» Data extract:
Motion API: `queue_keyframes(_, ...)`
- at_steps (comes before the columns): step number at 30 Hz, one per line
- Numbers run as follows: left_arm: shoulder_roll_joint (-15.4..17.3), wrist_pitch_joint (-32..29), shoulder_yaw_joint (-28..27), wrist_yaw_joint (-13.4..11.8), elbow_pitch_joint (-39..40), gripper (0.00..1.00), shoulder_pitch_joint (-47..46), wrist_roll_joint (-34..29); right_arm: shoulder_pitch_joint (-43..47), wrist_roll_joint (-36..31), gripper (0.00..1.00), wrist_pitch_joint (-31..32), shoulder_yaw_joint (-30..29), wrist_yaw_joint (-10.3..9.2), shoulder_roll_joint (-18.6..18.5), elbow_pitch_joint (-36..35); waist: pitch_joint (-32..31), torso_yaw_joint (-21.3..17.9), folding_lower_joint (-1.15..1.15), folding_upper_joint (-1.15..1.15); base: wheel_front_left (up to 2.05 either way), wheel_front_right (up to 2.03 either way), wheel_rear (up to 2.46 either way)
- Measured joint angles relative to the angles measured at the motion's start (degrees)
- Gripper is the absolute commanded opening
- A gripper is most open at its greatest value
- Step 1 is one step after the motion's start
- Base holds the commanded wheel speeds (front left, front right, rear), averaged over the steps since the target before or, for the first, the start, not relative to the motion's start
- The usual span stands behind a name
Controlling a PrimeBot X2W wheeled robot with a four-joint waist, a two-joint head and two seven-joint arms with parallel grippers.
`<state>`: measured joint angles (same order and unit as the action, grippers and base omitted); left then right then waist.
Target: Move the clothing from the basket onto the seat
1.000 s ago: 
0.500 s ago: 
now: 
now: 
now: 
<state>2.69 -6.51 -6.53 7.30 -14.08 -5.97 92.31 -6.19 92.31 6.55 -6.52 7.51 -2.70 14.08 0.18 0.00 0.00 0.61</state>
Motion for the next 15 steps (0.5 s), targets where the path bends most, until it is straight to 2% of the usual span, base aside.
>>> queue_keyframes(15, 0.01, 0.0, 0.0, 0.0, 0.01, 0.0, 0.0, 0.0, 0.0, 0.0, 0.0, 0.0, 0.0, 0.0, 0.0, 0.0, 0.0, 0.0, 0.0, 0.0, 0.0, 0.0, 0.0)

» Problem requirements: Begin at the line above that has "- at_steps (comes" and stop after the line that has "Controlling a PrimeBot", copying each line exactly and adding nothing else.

» Solution to this exercise:
- at_steps (comes before the columns): step number at 30 Hz, one per line
- Numbers run as follows: left_arm: shoulder_roll_joint (-15.4..17.3), wrist_pitch_joint (-32..29), shoulder_yaw_joint (-28..27), wrist_yaw_joint (-13.4..11.8), elbow_pitch_joint (-39..40), gripper (0.00..1.00), shoulder_pitch_joint (-47..46), wrist_roll_joint (-34..29); right_arm: shoulder_pitch_joint (-43..47), wrist_roll_joint (-36..31), gripper (0.00..1.00), wrist_pitch_joint (-31..32), shoulder_yaw_joint (-30..29), wrist_yaw_joint (-10.3..9.2), shoulder_roll_joint (-18.6..18.5), elbow_pitch_joint (-36..35); waist: pitch_joint (-32..31), torso_yaw_joint (-21.3..17.9), folding_lower_joint (-1.15..1.15), folding_upper_joint (-1.15..1.15); base: wheel_front_left (up to 2.05 either way), wheel_front_right (up to 2.03 either way), wheel_rear (up to 2.46 either way)
- Measured joint angles relative to the angles measured at the motion's start (degrees)
- Gripper is the absolute commanded opening
- A gripper is most open at its greatest value
- Step 1 is one step after the motion's start
- Base holds the commanded wheel speeds (front left, front right, rear), averaged over the steps since the target before or, for the first, the start, not relative to the motion's start
- The usual span stands behind a name
Controlling a PrimeBot X2W wheeled robot with a four-joint waist, a two-joint head and two seven-joint arms with parallel grippers.

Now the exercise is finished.